BATH — Residents told the Bath City Council on Wednesday that the $14.79 million municipal budget proposed for fiscal year 2012-13 includes several unacceptable cuts, including the elimination of one of three ambulances and the dissolution of the call — or volunteer — fire department.
But City Manager Bill Giroux told them the council made “very difficult cuts” following an April vote by the local school district to change its cost-sharing formula.
The proposed municipal budget of $14,787,678 reflects an increase of $674,096 over 2011-12, and would contribute — along with increased city and school costs — to a 5.16 percent overall property tax increase, based upon a 1.97 percent increase in the municipal budget, a 0.52 percent increase ($85,826) in the city’s share of the Sagadahoc County budget and a 2.67 percent increase ($438,104) in Regional School Unit 1 costs.
The bulk of the municipal increase — approximately $470,000 — stems from a nearly 41 percent increase in employee benefits. Finance Director Juli Millett said the city has not previously paid in to the Maine State Retirement System (MSRS) because the city had a credit, but that starting in fiscal year 2013, the city would have to resume payments to MSRS because Bath withdrew approximately $9 million and invested it.
Call department
Former Bath Fire Chief Norman Kenney pleaded with city councilors not to cut the remaining $9,500 in the fire department’s budget for training and uniforms for the call department — which would essentially eliminate the call department altogether.
“I am very concerned, as a former chief and as a citizen of Bath, because there are only four or five (firefighters) on at a time,” Kenney said of the paid fire department.

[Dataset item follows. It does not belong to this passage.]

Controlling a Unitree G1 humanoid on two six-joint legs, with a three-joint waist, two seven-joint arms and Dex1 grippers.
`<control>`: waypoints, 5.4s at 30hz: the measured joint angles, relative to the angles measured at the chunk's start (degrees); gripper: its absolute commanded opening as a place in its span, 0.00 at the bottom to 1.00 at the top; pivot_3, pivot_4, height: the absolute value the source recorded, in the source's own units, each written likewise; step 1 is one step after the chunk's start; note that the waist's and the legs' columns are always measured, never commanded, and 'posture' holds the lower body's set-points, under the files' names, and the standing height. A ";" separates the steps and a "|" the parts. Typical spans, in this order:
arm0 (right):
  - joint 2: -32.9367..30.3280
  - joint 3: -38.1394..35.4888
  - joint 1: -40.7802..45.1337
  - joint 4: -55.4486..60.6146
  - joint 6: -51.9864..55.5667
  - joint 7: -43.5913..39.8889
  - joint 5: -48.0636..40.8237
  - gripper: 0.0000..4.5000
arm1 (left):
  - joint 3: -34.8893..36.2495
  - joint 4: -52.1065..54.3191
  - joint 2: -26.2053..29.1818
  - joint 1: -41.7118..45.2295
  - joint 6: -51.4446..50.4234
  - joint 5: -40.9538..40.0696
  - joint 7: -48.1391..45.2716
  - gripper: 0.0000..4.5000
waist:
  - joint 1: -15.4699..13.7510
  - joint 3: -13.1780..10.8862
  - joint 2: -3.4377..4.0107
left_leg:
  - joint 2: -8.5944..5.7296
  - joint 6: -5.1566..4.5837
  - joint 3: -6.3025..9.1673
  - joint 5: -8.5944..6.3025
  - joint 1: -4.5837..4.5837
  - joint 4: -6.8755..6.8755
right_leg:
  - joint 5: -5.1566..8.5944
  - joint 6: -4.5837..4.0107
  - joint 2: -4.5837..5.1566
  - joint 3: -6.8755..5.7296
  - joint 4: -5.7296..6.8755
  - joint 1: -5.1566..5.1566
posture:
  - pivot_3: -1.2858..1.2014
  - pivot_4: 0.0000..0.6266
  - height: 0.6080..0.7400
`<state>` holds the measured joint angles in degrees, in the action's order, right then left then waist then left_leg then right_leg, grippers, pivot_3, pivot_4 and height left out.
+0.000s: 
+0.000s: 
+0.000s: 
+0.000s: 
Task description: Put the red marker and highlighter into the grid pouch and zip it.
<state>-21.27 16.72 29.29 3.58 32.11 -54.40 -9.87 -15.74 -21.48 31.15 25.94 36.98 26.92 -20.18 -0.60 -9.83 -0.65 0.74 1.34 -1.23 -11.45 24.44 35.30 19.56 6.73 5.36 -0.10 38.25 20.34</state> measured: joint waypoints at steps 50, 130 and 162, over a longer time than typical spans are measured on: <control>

He said homeowners insurance rates in the city will increase when companies realize how few firefighters are on duty at any given time, telling councilors, “You’re going to pay more in insurance — your rates are going to go sky high.” David Sinclair said the call department had been “characterized to us as rapidly dying of attrition … and onerous training requirements,” and that the council saw “a clear decision … that this was a program that was destined to fail.”
Still, he asked Giroux to return to the council prior to its June 6 meeting, at which the council is expected to approve the budget, with more information about what the consequences of disbanding the call fire department might have on insurance rates.
Ambulance
Mark Wood, secretary and treasurer of Bath Firefighters Local 1611, told the council that another cost-saving measure — to sell one of the city’s three ambulances — would increase response time and hinder the city’s ability to fulfill its mutual aid agreement with Brunswick.
Giroux said today that his initial budget suggested maintaining the third ambulance until it was due for replacement in two years, but not replacing it — at a cost of approximately $150,000 — at that time.
Instead, councilors have proposed selling the vehicle and have included the approximately $10,000 in revenue that could result from its sale in this year’s proposed budget.
But Wood told them that the ambulance in question is equipped with a bariatric stretcher system that allows rescue workers to safely lift patients who weigh more than 500 pounds.
“That system … protects us as firefighters,” he said.
Sinclair said councilors had been reviewing the budget at workshops since April, and wondered why firefighters hadn’t attended to object previously, but Wood said they only became aware of the proposal within the last few weeks.
Among other objections to the proposed budget, Stanley Bruce Fossett of Pine Hill Drive said the council was obligated to remediate “intolerable” flooding in his neighborhood, which he said was triggered after the city gave Hyde School permission to build a new gymnasium five years ago.
However, Sinclair said that while Councilor Andy Paulhus argued in favor of the city funding work in that area, “it was not the will of the council.”
Councilors also voted 7-1, with Councilor Kyle Rogers opposed, to approve a supplemental appropriation of $526,000 for the fiscal year that begins July 1
The measure is not designed to give the city $526,000 more to spend in 2012-13, Giroux said. Rather, the appropriation represents the gap between what the city proposes to spend and the amount allowed by the city’s unique spending cap.
Rogers objected to what he said was a “method to get around what the citizens of Bath wanted to do 20 years ago.”
The council will meet at 6:01 p.m. on June 6 to consider first passage of the proposed budget.